The Index Leaf Nodes
The primary purpose of an index is to provide an ordered representation of the indexed data. It is, however, not possible to store the data sequentially because an insert statement would need to move the following entries to make room for the new one. Moving large amounts of data is very time-consuming so the insert statement would be very slow. The solution to the problem is to establish a logical order that is independent of physical order in memory.
The logical order is established via a doubly linked list. Every node has links to two neighboring entries, very much like a chain. New nodes are inserted between two existing nodes by updating their links to refer to the new node. The physical location of the new node doesn’t matter because the doubly linked list maintains the logical order.
The data structure is called a doubly linked list because each node refers to the preceding and the following node. It enables the database to read the index forwards or backwards as needed. It is thus possible to insert new entries without moving large amounts of data—it just needs to change some pointers.
Doubly linked lists are also used for collections (containers) in many programming languages.
Databases use doubly linked lists to connect the so-called index leaf nodes. Each leaf node is stored in a database block or page; that is, the database’s smallest storage unit.

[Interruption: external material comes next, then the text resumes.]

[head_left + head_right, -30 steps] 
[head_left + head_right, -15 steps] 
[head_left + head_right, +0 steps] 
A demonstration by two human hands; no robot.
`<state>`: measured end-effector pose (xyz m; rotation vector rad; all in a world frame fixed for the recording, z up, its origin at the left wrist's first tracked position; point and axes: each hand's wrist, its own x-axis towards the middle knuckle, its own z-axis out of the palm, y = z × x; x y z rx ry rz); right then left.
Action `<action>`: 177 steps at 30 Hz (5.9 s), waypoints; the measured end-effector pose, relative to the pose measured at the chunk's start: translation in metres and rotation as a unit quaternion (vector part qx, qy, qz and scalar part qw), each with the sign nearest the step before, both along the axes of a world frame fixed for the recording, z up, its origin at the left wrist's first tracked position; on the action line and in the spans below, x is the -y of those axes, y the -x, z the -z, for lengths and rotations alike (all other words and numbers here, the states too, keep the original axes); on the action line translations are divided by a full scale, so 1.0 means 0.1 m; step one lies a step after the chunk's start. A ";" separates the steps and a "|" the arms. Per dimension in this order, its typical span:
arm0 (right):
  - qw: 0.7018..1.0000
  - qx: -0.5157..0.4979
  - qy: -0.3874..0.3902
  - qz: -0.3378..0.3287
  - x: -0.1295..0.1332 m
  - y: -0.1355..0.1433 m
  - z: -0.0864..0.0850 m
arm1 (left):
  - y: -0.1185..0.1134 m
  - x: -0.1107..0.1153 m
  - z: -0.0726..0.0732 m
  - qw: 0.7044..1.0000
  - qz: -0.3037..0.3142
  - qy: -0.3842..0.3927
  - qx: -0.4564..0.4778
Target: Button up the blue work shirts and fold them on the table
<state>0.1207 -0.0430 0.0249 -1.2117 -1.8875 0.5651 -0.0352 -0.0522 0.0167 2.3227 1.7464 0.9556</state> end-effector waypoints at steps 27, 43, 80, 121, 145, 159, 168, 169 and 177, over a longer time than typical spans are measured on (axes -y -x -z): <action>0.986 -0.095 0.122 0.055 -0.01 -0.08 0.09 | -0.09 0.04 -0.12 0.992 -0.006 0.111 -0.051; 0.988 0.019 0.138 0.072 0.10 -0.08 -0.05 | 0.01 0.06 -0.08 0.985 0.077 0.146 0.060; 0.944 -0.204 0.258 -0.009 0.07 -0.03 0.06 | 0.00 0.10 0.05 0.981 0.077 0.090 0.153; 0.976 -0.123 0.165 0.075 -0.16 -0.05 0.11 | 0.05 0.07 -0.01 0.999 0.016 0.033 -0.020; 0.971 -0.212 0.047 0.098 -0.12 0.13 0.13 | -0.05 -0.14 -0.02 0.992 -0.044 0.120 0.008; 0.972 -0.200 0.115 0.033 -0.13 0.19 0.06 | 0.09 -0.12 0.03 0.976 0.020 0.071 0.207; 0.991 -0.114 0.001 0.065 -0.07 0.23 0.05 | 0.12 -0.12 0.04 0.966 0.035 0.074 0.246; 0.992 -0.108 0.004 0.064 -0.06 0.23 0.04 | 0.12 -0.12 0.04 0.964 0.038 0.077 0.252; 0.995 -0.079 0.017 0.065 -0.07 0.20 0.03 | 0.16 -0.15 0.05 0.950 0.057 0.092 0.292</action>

All index blocks are of the same size—typically a few kilobytes. The database uses the space in each block to the extent possible and stores as many index entries as possible in each block. That means that the index order is maintained on two different levels: the index entries within each leaf node, and the leaf nodes among each other using a doubly linked list.

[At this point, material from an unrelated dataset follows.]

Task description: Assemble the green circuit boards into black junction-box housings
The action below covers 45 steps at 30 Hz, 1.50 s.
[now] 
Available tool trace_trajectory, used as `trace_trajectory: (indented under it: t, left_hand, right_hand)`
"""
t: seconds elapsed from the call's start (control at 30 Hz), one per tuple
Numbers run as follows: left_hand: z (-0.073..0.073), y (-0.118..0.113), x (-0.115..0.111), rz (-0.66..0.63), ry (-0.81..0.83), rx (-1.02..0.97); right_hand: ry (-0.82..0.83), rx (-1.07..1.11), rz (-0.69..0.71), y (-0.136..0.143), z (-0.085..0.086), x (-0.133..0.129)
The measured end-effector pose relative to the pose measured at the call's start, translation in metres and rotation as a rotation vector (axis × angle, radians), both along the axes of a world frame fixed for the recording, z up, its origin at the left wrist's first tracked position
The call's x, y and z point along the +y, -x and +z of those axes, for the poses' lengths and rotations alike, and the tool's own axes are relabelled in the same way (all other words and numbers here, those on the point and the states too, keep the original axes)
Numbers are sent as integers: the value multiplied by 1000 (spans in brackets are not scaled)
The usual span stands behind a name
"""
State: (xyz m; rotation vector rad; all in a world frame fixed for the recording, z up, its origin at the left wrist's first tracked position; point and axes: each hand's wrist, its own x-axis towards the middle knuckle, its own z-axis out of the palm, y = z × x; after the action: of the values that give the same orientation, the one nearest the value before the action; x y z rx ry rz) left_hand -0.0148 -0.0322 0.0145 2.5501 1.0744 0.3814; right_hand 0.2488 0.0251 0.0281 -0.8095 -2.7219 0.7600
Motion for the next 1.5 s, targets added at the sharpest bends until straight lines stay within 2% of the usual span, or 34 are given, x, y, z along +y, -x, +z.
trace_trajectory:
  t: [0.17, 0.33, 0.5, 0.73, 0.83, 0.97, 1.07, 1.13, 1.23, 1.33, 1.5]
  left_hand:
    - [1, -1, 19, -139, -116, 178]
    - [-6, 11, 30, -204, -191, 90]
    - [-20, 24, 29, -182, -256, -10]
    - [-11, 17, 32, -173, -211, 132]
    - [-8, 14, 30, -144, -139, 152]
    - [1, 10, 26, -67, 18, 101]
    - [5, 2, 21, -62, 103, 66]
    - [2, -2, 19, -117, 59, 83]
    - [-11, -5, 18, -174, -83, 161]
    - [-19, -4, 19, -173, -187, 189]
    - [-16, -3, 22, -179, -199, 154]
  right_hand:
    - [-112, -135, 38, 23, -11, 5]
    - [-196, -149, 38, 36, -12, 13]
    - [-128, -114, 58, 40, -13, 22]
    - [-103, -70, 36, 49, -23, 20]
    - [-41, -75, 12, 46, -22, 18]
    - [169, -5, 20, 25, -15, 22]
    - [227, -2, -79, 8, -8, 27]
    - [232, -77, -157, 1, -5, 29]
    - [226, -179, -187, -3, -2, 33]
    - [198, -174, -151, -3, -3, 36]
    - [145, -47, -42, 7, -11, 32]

Figure 1.1. Index Leaf Nodes and Corresponding Table Data
Figure 1.1 illustrates the index leaf nodes and their connection to the table data. Each index entry consists of the indexed columns (the key, column 2) and refers to the corresponding table row (via
RID). Unlike the index, the table data is stored in a heap structure and is not sorted at all. There is neither a relationship between the rows stored in the same table block nor is there any connection between the blocks.